Actuellement, plus de 950 000 aînés, soit 17,5 % de l’ensemble de la population âgée du Canada, ont un revenu supérieur à 50 000 $ par an, selon l’Institut Fraser.
Par comparaison, le revenu d’emploi moyen d’un particulier au Québec s’établissait à 35 595 $ en 2010.
«Redistribuer les impôts des travailleurs aux aînés dont le revenu est supérieur à la moyenne nationale est une politique malsaine», avance Jason Clemens.
Grâce à de telles mesures, le gouvernement pourrait économiser 730 M$ dès maintenant, un montant qui croîtrait au fur et à mesure qu’un plus grand nombre de retraités deviendraient admissibles aux programmes fédéraux.
Avec les sommes économisées, les auteurs proposent d’améliorer les prestations du SRG destinées aux plus démunis et d’accroître la capacité d’épargne des travailleurs en rehaussant, par exemple, la limite de cotisation annuelle au compte d’épargne libre d’impôt (CELI), qui plafonne actuellement à 5 500 $.
Une autre mesure clé proposée dans l’étude de l’Institut Fraser est la révision du taux d’impôt de remboursement de la PSV, qui s’élève à 15 %.
En 2013, les aînés dont le revenu se situait entre 70 954 $ et 114 670 $ payaient un impôt supplémentaire de 15 % sur l’ensemble de leur revenu au-dessus de 70 954 $ – pour réduire proportionnellement le montant des prestations de PSV auquel ils ont droit.
En fait, cet impôt décourage les aînés de travailler, puisqu’il est imposé en sus de l’impôt ordinaire qu’ils paient sur leur revenu.
Selon la province, cet impôt capte de 47 à 54,4 % de toute la rémunération additionnelle. «Pourquoi les aînés travailleraient-ils si le gouvernement leur prend en gros la moitié, sinon plus, de chaque dollar additionnel de gains ?» demande Jason Clemens.
Rente longévité
S’attaquer à la PSV et à la SRV n’est pas la voie à suivre, juge Martin Dupras, actuaire et président de ConFor financiers, à Montréal.
«Des épargnes de 730 M$ sur un programme qui en coûte actuellement 33 G$, c’est bien peu, et cela n’améliore pas suffisamment la situation des autres, les retraités qui ont des revenus inférieurs à 51 100 $.»
Selon lui, le problème le plus aigu de la retraite est le risque de longévité, c’est-à-dire la possibilité qu’un retraité survive à ses épargnes.
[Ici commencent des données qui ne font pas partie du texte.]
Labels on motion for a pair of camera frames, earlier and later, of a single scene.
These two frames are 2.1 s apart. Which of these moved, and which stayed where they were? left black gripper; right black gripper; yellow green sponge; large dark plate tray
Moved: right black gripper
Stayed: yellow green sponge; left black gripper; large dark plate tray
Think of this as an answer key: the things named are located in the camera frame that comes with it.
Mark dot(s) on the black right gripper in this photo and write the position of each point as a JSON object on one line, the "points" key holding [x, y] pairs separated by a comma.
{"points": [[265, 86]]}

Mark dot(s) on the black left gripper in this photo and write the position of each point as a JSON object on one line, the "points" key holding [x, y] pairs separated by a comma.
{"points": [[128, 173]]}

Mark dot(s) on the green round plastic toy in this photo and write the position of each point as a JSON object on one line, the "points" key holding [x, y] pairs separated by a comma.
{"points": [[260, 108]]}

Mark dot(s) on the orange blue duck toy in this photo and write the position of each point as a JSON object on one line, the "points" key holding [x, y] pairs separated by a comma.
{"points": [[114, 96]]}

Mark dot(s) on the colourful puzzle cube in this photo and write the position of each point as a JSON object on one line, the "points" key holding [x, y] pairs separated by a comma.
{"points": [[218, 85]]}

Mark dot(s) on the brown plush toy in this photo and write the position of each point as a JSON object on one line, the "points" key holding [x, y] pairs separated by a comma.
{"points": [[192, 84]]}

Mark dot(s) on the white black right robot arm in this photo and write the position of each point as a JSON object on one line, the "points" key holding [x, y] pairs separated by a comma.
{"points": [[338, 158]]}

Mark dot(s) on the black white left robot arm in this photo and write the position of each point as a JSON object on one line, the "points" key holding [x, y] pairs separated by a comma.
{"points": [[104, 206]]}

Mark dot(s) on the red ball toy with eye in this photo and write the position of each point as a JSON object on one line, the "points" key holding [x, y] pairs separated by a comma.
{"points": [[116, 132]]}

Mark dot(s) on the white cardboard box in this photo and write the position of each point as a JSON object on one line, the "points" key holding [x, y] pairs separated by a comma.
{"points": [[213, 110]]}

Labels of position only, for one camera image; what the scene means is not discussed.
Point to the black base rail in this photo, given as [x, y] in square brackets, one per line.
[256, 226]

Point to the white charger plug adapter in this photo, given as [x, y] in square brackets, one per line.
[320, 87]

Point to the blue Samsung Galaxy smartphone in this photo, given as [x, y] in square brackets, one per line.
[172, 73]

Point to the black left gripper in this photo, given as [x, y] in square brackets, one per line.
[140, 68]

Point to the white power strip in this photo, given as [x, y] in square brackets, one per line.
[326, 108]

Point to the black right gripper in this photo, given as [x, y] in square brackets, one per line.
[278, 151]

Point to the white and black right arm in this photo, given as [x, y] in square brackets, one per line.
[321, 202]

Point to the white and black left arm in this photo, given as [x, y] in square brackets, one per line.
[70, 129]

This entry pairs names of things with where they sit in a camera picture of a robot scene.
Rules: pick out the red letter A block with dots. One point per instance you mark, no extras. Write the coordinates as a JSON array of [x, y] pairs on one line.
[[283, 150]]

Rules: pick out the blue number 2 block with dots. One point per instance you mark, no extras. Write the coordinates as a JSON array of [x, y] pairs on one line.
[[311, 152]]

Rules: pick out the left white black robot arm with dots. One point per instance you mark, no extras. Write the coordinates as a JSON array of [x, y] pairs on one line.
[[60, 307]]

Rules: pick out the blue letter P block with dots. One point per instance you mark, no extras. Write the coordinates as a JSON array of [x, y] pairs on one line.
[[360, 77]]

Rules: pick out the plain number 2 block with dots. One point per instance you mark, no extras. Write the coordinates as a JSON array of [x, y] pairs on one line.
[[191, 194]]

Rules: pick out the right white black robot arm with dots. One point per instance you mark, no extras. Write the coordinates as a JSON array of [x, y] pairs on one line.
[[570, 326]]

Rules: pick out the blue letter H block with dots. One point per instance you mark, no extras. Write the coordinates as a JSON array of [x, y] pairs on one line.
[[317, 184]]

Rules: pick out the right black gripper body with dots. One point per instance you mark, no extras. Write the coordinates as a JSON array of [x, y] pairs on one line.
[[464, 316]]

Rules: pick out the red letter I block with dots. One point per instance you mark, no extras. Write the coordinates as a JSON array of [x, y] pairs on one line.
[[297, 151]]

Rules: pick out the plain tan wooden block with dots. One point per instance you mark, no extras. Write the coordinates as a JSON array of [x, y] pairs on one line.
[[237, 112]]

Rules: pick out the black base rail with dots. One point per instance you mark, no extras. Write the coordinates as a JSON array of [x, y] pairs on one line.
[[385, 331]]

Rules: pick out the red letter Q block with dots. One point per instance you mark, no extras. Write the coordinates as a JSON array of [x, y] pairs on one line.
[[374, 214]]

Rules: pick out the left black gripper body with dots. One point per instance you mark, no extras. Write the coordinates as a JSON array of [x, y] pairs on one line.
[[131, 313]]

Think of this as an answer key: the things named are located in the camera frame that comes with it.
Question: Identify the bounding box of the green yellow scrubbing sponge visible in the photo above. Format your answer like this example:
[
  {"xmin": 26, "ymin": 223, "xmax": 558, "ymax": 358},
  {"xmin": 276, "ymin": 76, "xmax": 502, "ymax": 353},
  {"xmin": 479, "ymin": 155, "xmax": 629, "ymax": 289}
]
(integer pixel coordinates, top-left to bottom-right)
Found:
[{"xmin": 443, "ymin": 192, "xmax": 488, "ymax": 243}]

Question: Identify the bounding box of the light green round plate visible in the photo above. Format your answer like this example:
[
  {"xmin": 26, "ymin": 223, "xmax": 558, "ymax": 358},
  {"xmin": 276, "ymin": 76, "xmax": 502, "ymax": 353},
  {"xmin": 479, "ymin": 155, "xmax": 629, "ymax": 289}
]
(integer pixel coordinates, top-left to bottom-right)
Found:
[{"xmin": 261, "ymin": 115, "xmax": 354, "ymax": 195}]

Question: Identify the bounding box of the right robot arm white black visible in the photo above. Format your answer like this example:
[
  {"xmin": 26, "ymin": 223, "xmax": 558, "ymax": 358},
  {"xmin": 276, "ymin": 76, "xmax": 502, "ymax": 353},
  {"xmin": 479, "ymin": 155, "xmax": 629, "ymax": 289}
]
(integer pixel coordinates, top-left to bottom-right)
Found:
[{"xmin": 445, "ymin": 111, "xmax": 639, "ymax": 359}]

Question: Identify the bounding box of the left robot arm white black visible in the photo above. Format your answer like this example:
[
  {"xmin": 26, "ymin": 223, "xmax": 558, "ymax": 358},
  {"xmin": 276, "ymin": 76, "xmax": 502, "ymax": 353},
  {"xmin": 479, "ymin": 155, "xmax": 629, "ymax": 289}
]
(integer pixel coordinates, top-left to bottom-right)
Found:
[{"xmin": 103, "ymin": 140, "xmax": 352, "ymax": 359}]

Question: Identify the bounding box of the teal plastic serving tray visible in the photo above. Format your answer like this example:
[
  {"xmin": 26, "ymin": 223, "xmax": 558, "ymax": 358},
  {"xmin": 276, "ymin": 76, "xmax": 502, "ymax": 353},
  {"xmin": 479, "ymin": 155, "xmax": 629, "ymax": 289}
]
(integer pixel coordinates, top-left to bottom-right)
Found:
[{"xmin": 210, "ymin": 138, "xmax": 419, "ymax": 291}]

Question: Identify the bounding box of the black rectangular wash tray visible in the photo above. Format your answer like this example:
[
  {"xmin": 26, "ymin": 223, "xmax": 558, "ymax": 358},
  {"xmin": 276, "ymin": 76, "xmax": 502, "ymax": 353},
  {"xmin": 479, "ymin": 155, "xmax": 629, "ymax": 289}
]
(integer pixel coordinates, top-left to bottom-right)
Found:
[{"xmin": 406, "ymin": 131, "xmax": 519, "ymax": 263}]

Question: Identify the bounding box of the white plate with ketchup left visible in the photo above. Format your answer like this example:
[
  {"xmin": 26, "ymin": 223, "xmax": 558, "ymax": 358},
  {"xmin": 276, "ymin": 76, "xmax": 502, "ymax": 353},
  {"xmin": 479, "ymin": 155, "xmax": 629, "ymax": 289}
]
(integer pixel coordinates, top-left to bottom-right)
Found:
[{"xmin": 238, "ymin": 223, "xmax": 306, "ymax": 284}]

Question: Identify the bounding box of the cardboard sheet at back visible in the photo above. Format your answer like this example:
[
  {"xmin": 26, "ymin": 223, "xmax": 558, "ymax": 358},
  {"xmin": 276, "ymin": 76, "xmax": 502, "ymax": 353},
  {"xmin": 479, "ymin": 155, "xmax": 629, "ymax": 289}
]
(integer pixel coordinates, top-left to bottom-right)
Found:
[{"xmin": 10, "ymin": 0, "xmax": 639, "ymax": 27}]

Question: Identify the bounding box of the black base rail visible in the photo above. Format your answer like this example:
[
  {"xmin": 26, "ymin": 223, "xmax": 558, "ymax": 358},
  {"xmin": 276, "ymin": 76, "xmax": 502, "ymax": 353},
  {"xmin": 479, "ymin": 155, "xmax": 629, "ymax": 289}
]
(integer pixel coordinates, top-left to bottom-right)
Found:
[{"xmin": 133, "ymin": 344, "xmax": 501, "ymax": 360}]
C’est pourquoi il salue l’initiative du gouvernement fédéral de hausser la rente de ceux qui retardent le moment de percevoir la PSV au-delà de 65 ans, car cette mesure peut améliorer sensiblement leur rente à long terme.
La disposition la plus fertile à son sens reste la création de la rente longévité, telle que proposée par le comité d’experts sur l’avenir du système de retraite québécois présidé par Alban D’Amours.
Cette rente proviendrait d’un régime à prestations déterminées et serait versée aux travailleurs à partir de 75 ans. Ce régime serait entièrement capitalisé, c’est-à-dire que la valeur de son actif serait égale aux sommes promises aux prestataires.
«Cela semble la meilleure voie, même si on est bien conscient qu’une telle rente n’entrerait pas en vigueur avant 25 ou 30 ans», dit Martin Dupras.
Par contre, elle aurait l’avantage d’être entièrement capitalisée, d’être payée à même la masse salariale des premiers intéressés, et de ne pas exiger de hausses des taxes et de l’endettement public.